Predictive analytics is concerned with the analysis of historical data to discover patterns of behaviour which might be useful in the future. The classic example is credit checking, and trying to establish who will, and who won’t be a good credit risk in the future based on the analysis of historical data. Predictive analytics is quite different from business intelligence and reporting activities most organisations engage in. These tend to be called descriptive analytics, and as the name implies it is concerned simply with describing what has happened in the past and what might be happening now. Predictive analytics is concerned with the future.

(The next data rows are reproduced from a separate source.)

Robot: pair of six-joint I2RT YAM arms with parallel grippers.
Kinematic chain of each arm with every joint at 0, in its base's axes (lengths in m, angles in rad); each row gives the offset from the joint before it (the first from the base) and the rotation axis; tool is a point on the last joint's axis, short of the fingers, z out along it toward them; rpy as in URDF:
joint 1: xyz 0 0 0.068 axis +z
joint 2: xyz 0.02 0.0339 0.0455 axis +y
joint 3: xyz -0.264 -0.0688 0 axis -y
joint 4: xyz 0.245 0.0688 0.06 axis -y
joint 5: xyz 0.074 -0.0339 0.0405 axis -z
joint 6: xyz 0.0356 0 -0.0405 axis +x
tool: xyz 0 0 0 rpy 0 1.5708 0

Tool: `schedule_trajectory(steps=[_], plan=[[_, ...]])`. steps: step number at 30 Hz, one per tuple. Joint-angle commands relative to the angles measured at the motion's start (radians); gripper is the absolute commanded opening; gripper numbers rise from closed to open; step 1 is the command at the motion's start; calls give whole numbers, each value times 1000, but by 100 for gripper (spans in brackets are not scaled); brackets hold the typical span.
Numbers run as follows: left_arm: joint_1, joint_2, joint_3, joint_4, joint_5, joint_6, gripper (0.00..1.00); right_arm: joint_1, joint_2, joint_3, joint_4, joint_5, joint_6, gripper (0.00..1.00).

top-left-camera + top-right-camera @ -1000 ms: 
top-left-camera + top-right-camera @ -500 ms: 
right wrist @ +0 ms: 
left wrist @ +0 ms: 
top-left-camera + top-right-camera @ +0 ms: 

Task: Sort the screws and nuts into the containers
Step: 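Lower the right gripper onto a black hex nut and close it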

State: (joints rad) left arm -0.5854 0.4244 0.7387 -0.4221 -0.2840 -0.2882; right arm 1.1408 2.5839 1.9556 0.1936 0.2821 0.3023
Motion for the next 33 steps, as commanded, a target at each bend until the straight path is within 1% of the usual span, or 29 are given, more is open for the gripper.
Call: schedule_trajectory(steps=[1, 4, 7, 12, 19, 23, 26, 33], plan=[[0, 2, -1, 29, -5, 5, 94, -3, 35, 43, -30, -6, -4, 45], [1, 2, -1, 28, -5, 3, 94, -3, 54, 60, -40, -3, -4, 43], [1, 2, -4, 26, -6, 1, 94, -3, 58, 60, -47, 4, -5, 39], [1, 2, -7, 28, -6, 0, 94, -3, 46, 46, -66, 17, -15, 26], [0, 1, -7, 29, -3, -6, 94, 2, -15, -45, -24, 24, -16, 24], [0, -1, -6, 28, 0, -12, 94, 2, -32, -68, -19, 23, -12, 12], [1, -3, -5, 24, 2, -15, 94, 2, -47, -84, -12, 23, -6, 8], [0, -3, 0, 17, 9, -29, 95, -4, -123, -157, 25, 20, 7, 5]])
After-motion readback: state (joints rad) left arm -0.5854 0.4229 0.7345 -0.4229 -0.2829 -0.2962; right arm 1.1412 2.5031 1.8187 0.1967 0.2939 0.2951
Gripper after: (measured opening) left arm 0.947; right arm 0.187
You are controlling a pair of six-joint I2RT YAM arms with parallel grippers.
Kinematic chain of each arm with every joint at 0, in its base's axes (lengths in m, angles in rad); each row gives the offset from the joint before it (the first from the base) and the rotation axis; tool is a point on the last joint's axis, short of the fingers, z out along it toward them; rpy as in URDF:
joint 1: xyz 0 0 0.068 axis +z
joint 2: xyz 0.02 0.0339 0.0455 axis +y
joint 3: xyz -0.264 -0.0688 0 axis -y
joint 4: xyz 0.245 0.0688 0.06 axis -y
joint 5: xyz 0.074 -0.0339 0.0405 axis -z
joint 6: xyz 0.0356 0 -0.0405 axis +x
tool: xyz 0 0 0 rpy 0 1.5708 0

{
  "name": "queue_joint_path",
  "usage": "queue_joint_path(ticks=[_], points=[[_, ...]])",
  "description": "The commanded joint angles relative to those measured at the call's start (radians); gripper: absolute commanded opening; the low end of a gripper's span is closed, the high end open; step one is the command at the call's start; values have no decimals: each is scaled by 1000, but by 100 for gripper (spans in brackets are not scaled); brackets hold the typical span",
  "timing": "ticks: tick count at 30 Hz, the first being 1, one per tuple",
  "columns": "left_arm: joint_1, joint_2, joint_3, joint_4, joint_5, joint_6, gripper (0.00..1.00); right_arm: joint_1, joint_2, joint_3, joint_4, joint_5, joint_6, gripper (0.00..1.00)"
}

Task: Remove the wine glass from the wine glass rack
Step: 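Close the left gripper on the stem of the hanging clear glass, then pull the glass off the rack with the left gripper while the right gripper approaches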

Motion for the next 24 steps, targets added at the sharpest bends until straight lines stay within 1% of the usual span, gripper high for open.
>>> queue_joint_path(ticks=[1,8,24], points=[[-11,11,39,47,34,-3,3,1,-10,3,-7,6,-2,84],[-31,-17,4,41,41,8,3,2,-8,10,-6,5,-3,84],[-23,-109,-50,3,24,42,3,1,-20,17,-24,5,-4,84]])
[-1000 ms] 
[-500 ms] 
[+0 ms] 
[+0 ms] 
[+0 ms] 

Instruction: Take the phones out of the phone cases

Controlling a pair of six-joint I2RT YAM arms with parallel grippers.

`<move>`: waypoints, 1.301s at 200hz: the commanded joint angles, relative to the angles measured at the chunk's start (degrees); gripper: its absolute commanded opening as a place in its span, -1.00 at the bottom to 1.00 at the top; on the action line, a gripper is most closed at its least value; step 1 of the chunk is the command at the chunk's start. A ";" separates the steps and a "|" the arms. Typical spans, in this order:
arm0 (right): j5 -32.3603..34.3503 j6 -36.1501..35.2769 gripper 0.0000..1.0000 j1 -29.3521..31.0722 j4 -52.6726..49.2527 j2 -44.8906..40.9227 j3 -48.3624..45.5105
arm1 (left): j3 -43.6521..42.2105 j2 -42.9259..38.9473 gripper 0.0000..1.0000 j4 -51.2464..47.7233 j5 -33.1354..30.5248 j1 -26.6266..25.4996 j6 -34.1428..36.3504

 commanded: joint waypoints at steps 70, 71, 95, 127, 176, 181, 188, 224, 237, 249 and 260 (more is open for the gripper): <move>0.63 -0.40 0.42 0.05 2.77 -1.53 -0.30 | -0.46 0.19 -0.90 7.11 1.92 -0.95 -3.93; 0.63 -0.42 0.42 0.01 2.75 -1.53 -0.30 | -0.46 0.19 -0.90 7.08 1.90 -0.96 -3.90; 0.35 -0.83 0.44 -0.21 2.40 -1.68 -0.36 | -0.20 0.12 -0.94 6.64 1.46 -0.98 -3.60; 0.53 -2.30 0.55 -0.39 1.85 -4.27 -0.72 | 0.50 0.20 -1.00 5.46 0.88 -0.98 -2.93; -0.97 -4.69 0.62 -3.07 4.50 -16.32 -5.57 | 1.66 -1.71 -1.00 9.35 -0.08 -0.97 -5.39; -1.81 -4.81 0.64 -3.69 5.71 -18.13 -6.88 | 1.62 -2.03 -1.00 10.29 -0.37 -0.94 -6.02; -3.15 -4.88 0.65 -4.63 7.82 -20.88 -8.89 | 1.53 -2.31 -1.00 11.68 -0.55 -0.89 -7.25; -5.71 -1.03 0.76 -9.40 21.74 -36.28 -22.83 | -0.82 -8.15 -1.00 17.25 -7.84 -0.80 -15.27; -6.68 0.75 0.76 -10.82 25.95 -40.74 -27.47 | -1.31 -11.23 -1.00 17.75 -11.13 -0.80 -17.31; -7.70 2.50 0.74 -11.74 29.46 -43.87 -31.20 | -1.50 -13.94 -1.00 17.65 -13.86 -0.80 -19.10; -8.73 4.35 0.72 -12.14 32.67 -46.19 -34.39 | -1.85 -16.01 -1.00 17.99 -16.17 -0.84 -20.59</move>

To attempt predictive analytics an organisation needs relevant data. If we are trying to establish which customers might be the best candidates for a promotion then we clearly need good quality customer based data. A great deal of effort is usually expended in making sure the data is as accurate as possible, since predictive analytics conforms to the garbage in – garbage out paradigm as much as anything else. But assuming we have decent data the next step is to use an analytics platform to prepare data and analyse it. There are many algorithms used in predictive analytics and knowing which ones to use requires a good deal of experience. In any case the algorithms will usually identify patterns of behaviour and indicate which variables are important. The resulting models that are built need to be validated and checked by a domain expert, since analytics tools can be fooled by random coincidences.
Models deemed suitable can then be used to score new data. In the case of credit approval the predictive models will often produce a score where a threshold limit has to be reached to grant approval. In many industries it is absolutely essential that the inner workings of the model are understood – a person cannot be refused a loan simply because a piece of software says so – the reasons need to be understood by humans.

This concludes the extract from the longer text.